The phytochemical constituents of the probiotic beverage before and after fermentation was shown in Table 1 & 2. The probiotic beverages showed positive for cardiac glycosides, Alkaloids, Flavonoids and reducing sugars but showed negative for steroids, phenol, tannins, terpenoids, glycosides and saponins. The proximate composition of the probiotic beverages after fermentation was shown in Table 1. The highest moisture content level was 96.34% in 30% (con) and the lowest was 96.30% in 40% (106). The carbohydrate content was relatively low. The highest was 2.39% in 40% (106) and the lowest was 20% (107). There was no crude fiber recorded as fruits do not contain crude fiber. The crude fat was relatively low. The highest crude fat was 0.101% in 40% (106) and the lowest was 0.062% in 30% (106). The highest crude ash was 0.90% 40% (107) and the lowest was 0.82% in 30%(con) and the highest protein was 0.333% in 40% (107) and the lowest protein was 0.300% in 40% (con). The highest energy value was 11.7Kcal/100g and the lowest was 11.3Kcal/100g.

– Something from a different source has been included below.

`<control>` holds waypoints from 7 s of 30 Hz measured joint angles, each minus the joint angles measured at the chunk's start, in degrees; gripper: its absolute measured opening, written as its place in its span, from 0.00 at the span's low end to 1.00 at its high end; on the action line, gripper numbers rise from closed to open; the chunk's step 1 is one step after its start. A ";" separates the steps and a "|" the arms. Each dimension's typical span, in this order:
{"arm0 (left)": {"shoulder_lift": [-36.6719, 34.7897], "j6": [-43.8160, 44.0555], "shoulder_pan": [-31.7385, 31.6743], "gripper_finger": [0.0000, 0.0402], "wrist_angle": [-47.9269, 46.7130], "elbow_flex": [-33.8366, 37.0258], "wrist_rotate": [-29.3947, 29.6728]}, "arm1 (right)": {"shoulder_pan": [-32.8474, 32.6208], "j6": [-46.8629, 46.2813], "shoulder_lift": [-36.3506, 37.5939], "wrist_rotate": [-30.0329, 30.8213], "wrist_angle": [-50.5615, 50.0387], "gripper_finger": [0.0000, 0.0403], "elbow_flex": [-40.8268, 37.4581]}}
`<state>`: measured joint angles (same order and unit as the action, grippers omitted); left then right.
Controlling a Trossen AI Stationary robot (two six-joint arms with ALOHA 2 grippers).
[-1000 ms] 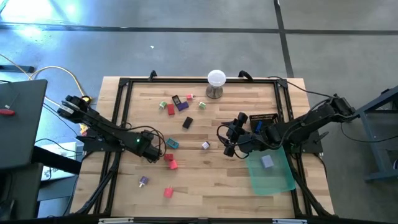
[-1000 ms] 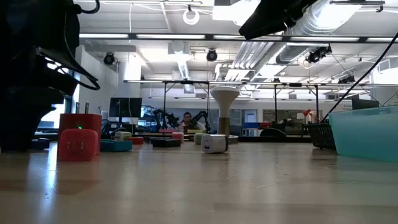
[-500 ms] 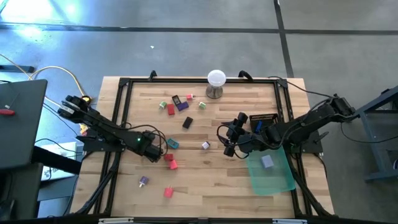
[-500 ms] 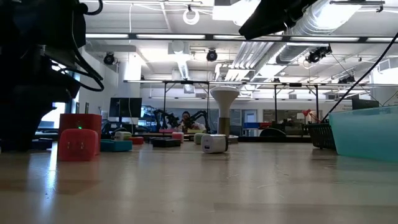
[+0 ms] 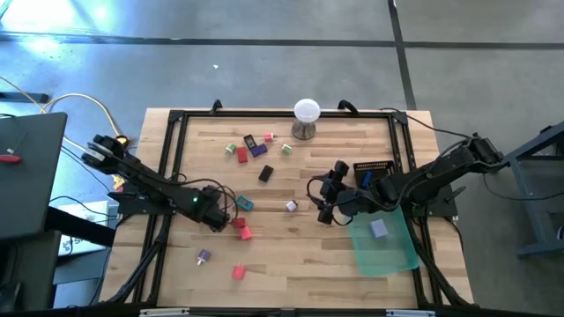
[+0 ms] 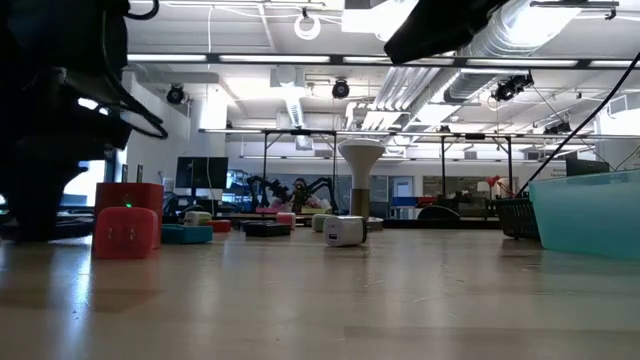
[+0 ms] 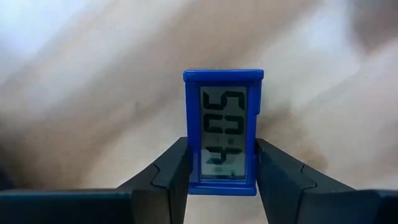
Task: Pick & Place Office items
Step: Put the violet digital clock into the black basket
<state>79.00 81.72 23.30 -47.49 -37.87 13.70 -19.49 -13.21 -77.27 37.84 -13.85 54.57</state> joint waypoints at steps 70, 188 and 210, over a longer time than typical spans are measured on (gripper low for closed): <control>1.92 -75.02 1.30 0.36 78.74 -0.35 16.69 | 5.67 17.54 -17.07 -32.26 40.59 0.61 -0.02; 1.88 -72.83 1.19 0.80 71.69 -0.35 14.33 | 10.60 -56.43 -2.47 14.71 -50.18 0.36 0.00; 1.90 -70.78 1.19 0.80 69.77 -0.31 14.35 | 7.96 -70.82 -0.60 -0.40 -61.81 0.36 -4.08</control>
<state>80.90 10.93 24.49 22.28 -38.17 28.05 -11.53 -84.04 -77.87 37.44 -75.66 50.48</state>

Table 1:Phytochemical constituents of the Probiotic beverages before fermentation.


Table 2:Phytochemical constituents of the Probiotic beverages after fermentation.

Keys: con= control, - = not detectable, + = Low concentration, ++ = Medium concentration, +++ = High concentration


Discussion

Probiotics are live microorganisms that contribute a beneficial effect on the host when administered in proper amounts. Multiple reports have described their health benefits on gastrointestinal infections, antimicrobial activity, reduction in serum cholesterol, immune system stimulation, improvement in lactose metabolism, anti-mutagenic properties, anti-carcinogenic properties, anti-diarrheal properties [23-25].

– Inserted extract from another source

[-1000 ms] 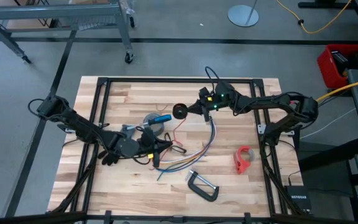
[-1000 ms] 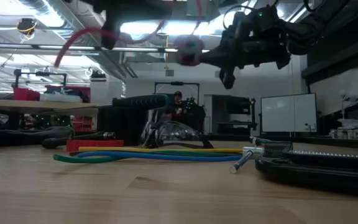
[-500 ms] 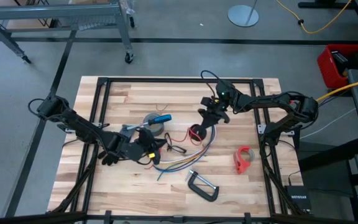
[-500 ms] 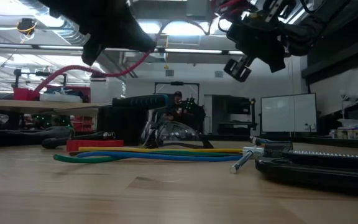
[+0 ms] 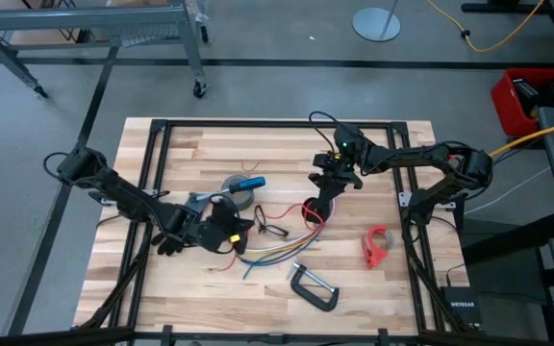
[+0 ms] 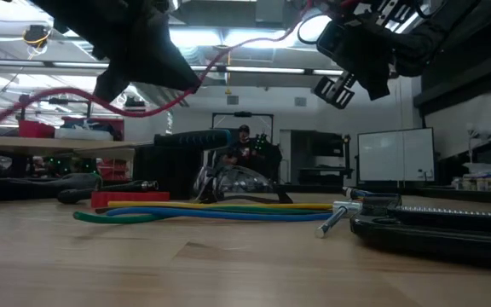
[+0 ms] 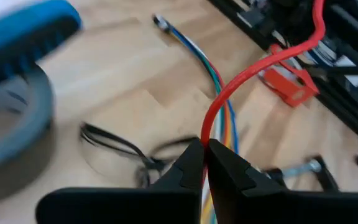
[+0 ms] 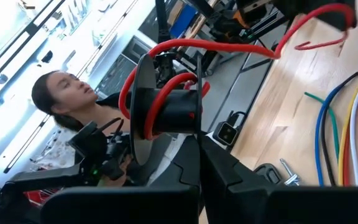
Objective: Coil cords
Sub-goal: Uncoil the red wire from the black spool
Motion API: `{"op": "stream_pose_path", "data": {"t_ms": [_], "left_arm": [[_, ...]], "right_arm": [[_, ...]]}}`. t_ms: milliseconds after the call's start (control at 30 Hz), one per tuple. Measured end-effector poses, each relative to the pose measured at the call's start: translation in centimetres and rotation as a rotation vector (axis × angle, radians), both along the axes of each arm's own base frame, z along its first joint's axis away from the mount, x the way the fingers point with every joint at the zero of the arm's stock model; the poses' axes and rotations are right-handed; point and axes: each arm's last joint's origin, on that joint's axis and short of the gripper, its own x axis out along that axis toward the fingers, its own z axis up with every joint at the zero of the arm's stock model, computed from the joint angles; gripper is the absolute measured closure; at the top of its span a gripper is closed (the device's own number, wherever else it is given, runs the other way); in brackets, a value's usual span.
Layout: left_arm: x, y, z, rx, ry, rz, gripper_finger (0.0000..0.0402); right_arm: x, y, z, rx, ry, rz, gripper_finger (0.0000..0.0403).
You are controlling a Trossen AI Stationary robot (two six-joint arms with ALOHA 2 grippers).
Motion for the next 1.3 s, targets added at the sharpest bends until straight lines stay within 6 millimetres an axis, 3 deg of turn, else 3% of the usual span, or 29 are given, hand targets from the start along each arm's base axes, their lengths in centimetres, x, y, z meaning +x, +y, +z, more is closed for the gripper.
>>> {"op": "stream_pose_path", "data": {"t_ms": [333,533,867,1067,1300], "left_arm": [[0.2,-0.4,-0.2,-0.166,0.052,-0.178,0.0324],[0.7,-0.5,0.6,-0.185,-0.046,-0.196,0.0289],[1.6,-0.9,2.8,0.01,-0.236,-0.307,0.0286],[1.7,-0.3,3.6,0.194,-0.281,-0.138,0.0286],[3.4,0.4,2.2,0.314,-0.286,-0.052,0.0286]], "right_arm": [[0.0,0.0,0.0,-0.001,-0.002,0.0,0.0403],[0.0,0.0,0.0,-0.007,-0.008,-0.012,0.0403],[0.1,0.0,0.0,-0.019,-0.024,-0.023,0.0403],[0.3,-0.2,-0.1,-0.063,-0.055,-0.11,0.0403],[0.4,-0.3,-0.1,-0.092,-0.075,-0.16,0.0403]]}}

Phytochemicals are non-nutritive plant chemicals possessing varying degrees of disease-preventive properties. They are invaluable sources of raw materials for both traditional and orthodox medicine. The presences of cardiac glycosides are known to play a major role in heart muscles by inhibiting Na+ and K+ pump that increase the availability of sodium ions and calcium ions to heart muscles which improves cardiac output and reduce heart distension. Thus, they are used in the treatment of congestive heart failure and cardiac arrhythmia. Flavonoids are the group of phenolic compounds that act as primary antioxidants and posse’s antimicrobial, anti-inflammatory, anti-allergic, anticancer, antineoplastic activity, and for the treatment of intestinal disorders. Alkaloids are one of the largest groups of phytochemicals that have led to the invention of powerful pain killer medications. Results of the phytochemical constituents in the sample materials as shown in Table 1 & 2 implied that the phytochemical analysis of the beverages was done before and after probiotication. The samples had high concentration of reducing sugars. Flavonoids, alkaloids, phenols and cardiac glycosides were also present. These results agree in part with the findings of who reported the presence of reducing sugars, phenols and flavonoids in citrus juice. These differences may be due to differences in species and geographical location.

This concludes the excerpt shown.